● WORK REQUEST
For the listing below, print exactly the lines from the line with "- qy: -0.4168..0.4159" to the line with "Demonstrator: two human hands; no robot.", both included, and nothing beyond them.

● SOURCE MATERIAL
======
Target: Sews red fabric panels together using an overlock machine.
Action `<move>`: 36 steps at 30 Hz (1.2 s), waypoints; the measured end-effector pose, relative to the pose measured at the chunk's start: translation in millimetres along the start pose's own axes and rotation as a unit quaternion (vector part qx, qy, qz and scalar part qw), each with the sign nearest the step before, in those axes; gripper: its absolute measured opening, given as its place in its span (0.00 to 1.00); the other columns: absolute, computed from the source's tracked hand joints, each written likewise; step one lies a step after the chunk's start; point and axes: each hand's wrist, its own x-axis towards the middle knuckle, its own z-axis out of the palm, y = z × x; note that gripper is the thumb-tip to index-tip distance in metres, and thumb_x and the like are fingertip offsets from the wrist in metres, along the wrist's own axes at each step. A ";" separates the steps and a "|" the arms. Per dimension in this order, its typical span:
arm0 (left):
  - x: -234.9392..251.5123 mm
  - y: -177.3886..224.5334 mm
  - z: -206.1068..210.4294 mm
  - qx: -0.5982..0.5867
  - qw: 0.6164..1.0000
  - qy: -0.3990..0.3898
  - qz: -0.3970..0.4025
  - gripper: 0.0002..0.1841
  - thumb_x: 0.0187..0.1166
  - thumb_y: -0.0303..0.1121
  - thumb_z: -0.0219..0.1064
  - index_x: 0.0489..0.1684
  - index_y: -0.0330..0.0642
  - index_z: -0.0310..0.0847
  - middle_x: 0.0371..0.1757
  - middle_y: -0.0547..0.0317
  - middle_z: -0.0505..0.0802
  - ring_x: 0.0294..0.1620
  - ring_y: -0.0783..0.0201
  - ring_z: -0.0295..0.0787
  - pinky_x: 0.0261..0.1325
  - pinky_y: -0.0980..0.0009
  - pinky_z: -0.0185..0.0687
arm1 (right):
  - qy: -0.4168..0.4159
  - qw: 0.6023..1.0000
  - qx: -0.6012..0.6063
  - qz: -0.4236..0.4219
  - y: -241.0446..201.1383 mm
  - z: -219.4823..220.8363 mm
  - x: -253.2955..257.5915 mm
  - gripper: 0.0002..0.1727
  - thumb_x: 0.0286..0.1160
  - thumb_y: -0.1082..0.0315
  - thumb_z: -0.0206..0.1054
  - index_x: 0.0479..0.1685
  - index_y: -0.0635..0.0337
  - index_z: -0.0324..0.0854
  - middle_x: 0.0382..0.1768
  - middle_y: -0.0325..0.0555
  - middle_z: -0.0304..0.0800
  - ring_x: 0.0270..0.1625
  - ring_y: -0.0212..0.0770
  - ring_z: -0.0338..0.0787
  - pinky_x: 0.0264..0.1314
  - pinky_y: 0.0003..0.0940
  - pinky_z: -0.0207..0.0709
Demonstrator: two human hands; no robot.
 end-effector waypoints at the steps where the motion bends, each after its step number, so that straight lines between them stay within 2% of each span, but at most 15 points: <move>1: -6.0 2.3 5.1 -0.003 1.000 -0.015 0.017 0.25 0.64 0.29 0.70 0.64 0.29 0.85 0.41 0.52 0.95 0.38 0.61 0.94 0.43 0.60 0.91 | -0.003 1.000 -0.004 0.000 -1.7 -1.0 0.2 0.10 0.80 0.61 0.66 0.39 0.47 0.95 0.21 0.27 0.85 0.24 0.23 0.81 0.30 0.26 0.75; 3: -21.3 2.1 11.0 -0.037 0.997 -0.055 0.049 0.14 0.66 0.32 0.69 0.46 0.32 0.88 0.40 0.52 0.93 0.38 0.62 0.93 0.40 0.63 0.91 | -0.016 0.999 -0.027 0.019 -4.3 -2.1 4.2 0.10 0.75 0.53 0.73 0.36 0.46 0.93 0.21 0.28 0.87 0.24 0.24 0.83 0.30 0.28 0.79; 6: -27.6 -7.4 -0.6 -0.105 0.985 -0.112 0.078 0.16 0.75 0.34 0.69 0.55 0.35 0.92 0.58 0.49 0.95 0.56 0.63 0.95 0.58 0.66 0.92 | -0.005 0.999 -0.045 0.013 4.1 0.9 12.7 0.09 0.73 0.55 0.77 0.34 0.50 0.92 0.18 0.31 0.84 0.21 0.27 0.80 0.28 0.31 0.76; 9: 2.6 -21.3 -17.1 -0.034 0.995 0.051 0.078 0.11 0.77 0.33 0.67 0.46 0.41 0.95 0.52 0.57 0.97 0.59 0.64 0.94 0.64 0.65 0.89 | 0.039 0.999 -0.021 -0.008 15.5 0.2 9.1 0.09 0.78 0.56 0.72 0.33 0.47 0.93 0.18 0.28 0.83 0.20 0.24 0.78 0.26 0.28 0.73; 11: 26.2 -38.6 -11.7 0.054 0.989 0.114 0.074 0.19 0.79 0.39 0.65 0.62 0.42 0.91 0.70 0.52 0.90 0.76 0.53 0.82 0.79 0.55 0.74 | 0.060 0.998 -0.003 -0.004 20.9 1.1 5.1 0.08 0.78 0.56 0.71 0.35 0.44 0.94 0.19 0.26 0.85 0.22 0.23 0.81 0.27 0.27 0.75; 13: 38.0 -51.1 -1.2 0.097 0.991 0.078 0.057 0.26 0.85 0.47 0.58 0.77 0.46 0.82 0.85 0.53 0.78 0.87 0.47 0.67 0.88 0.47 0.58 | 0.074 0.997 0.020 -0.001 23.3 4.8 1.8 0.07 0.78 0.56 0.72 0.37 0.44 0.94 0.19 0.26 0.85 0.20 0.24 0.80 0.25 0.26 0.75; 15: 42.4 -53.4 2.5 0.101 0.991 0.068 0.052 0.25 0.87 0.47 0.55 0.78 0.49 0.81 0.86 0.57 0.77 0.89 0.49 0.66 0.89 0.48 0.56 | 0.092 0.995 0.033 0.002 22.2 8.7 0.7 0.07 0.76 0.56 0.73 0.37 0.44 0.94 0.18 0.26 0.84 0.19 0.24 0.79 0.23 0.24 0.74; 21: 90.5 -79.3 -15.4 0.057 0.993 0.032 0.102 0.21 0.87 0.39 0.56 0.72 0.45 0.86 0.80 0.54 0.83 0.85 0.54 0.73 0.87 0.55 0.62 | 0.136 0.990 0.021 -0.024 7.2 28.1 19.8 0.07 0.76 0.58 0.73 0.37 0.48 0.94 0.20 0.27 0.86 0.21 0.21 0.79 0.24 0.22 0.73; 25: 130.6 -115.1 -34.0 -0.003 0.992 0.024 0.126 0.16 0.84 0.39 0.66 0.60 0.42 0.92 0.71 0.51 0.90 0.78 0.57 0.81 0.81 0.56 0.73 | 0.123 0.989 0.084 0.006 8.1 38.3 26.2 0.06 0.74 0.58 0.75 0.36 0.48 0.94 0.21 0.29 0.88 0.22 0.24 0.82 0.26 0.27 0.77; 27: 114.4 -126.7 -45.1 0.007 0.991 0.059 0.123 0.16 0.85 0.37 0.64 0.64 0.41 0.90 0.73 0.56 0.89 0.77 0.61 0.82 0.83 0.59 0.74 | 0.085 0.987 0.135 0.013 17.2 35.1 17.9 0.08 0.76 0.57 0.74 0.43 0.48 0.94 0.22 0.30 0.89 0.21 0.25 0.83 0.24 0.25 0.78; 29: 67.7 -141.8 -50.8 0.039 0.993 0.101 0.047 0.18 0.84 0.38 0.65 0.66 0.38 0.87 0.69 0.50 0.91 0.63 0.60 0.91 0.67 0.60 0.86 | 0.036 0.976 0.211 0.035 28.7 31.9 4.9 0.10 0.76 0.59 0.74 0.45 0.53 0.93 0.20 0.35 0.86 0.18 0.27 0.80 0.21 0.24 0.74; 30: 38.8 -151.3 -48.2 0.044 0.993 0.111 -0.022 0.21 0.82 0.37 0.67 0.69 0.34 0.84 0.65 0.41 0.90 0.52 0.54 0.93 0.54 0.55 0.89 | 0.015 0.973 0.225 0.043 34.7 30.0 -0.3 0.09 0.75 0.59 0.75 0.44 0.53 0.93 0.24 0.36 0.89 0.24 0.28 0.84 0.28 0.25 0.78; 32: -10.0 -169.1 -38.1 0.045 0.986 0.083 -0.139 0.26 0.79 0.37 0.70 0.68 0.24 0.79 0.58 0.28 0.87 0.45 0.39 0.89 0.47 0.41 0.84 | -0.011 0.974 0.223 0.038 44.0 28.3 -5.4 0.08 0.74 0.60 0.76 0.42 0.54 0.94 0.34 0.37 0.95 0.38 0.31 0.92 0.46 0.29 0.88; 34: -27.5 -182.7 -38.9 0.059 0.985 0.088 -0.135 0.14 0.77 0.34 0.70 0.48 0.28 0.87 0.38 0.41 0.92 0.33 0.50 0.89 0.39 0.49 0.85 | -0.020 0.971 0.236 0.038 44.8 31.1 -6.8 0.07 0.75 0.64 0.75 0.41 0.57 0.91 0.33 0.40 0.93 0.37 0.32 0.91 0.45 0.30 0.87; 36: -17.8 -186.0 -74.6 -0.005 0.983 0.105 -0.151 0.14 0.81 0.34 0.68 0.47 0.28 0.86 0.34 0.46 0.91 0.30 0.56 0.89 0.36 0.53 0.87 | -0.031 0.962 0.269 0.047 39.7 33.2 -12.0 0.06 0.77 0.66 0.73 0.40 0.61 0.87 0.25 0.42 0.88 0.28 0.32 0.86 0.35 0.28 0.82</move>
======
● RESULT
  - qy: -0.4168..0.4159
  - qw: 0.6023..1.0000
  - qx: -0.6012..0.6063
  - qz: -0.4236..0.4219
  - y: -241.0446..201.1383 mm
  - z: -219.4823..220.8363 mm
  - x: -253.2955..257.5915 mm
  - gripper: 0.0002..0.1727
  - thumb_x: 0.0286..0.1160
  - thumb_y: -0.1082..0.0315
  - thumb_z: -0.0206..0.1054
  - index_x: 0.0479..0.1685
  - index_y: -0.0635..0.0337
  - index_z: -0.0324..0.0854
  - middle_x: 0.0382..0.1768
  - middle_y: -0.0325..0.0555
  - middle_z: -0.0304..0.0800
  - ring_x: 0.0270..0.1625
  - ring_y: -0.0212..0.0770
  - ring_z: -0.0338..0.0787
  - pinky_x: 0.0264..0.1314
  - pinky_y: 0.0003..0.0940
  - pinky_z: -0.0207..0.0709
Demonstrator: two human hands; no robot.

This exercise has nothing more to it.